Africa-Press – CentrAfricaine. Alors que les élections générales – présidentielle, législatives, municipales et régionales – sont théoriquement programmées pour le 28 décembre, le pays s’achemine inexorablement vers une nouvelle crise politique, juge Adrien Poussou, ancien ministre centrafricain.

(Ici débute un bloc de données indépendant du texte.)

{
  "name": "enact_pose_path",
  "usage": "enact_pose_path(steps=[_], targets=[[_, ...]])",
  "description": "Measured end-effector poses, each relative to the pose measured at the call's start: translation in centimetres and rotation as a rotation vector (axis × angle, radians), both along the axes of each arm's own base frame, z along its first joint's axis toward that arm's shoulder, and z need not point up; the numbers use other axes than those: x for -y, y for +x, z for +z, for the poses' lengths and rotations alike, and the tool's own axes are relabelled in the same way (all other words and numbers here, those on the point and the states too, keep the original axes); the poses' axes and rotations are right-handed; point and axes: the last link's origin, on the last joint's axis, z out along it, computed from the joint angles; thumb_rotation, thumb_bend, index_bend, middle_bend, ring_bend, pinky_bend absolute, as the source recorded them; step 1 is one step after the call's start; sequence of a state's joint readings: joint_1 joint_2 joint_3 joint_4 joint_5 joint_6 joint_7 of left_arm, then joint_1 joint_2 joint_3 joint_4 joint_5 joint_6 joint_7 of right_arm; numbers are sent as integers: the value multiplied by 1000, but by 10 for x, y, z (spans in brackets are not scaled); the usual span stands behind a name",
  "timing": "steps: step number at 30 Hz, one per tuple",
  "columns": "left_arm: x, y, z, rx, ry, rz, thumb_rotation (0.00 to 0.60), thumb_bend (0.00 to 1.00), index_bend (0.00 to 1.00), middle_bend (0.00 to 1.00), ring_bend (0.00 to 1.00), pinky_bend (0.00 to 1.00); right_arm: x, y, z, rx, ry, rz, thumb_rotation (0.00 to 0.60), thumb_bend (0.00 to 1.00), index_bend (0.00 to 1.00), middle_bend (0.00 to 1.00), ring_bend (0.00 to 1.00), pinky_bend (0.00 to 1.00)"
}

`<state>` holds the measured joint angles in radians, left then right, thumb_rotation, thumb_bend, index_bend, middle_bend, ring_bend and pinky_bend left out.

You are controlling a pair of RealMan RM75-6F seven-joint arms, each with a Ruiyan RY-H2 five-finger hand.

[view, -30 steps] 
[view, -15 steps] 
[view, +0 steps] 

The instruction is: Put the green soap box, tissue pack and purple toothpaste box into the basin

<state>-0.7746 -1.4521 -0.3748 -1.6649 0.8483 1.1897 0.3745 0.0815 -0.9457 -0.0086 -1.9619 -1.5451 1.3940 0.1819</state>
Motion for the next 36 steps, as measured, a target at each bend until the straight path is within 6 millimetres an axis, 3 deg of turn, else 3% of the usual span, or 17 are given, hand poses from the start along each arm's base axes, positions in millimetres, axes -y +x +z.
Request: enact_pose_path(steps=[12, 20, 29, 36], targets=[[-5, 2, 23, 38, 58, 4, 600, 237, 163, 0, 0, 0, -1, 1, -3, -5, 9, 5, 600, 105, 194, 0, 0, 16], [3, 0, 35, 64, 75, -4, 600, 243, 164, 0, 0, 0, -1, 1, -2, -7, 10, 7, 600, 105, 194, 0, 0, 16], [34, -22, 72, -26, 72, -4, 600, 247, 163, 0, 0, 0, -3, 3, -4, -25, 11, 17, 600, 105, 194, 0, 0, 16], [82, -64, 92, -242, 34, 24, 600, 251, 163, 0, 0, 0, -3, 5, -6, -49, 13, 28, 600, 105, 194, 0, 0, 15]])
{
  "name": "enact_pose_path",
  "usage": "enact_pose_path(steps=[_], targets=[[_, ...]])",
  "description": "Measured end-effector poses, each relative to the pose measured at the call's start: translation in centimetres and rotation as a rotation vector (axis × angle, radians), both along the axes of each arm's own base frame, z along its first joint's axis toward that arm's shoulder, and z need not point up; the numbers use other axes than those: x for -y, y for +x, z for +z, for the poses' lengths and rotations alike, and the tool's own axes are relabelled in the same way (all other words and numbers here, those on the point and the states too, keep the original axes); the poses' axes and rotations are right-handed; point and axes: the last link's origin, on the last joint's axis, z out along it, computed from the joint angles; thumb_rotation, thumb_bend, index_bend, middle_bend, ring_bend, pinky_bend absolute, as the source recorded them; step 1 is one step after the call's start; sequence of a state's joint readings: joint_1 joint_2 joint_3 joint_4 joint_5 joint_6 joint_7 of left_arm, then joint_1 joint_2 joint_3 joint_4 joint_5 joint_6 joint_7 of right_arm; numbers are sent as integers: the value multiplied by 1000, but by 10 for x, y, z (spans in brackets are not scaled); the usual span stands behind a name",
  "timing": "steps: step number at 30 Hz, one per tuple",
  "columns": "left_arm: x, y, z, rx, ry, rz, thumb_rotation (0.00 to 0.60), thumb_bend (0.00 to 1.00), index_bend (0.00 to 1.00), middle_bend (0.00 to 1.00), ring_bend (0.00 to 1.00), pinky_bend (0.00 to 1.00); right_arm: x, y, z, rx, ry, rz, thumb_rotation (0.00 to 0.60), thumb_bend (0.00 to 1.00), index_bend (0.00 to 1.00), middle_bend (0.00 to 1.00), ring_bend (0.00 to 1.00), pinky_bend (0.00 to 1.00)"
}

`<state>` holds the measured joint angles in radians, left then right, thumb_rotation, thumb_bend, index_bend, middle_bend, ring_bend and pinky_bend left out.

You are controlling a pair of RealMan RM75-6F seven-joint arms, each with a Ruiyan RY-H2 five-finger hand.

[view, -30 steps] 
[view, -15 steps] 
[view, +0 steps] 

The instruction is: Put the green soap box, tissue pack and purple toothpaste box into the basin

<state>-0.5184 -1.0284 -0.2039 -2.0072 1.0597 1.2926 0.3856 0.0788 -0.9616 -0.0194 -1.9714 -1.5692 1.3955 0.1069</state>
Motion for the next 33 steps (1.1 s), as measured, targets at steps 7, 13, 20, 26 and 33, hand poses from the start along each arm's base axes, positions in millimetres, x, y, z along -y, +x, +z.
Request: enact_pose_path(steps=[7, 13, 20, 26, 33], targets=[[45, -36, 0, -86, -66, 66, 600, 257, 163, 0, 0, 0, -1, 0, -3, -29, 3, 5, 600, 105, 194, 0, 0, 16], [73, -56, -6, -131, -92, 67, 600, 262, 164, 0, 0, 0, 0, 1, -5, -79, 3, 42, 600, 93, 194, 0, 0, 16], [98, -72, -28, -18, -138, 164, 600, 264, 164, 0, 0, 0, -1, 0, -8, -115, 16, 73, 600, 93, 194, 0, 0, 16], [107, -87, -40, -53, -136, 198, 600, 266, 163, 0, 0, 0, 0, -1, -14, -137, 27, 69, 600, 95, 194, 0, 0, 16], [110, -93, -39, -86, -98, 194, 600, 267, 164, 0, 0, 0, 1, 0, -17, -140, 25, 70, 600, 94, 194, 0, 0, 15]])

En Centrafrique, les acteurs politiques locaux, à commencer par le président Faustin-Archange Touadéra, paraissent avoir oublié les dramatiques et douloureuses leçons d’un passé récent marqué par des années d’instabilité, de rébellion ainsi que de guerres civiles. Inutile de rappeler que, le 30 août 2023, l’actuel chef de l’État a promulgué une nouvelle Constitution. L’habillage juridique a été celui d’un référendum. Ainsi, en se prévalant d’une consultation référendaire, Faustin-Archange Touadéra a voulu accréditer l’idée d’une adhésion populaire à une manœuvre politique.

Seulement, au-delà de cet artifice du consentement populaire, tout le processus était vicié dès l’origine, puisque celui-ci avait antérieurement été déclaré anticonstitutionnel par une décision de la Cour constitutionnelle, le 23 septembre 2022.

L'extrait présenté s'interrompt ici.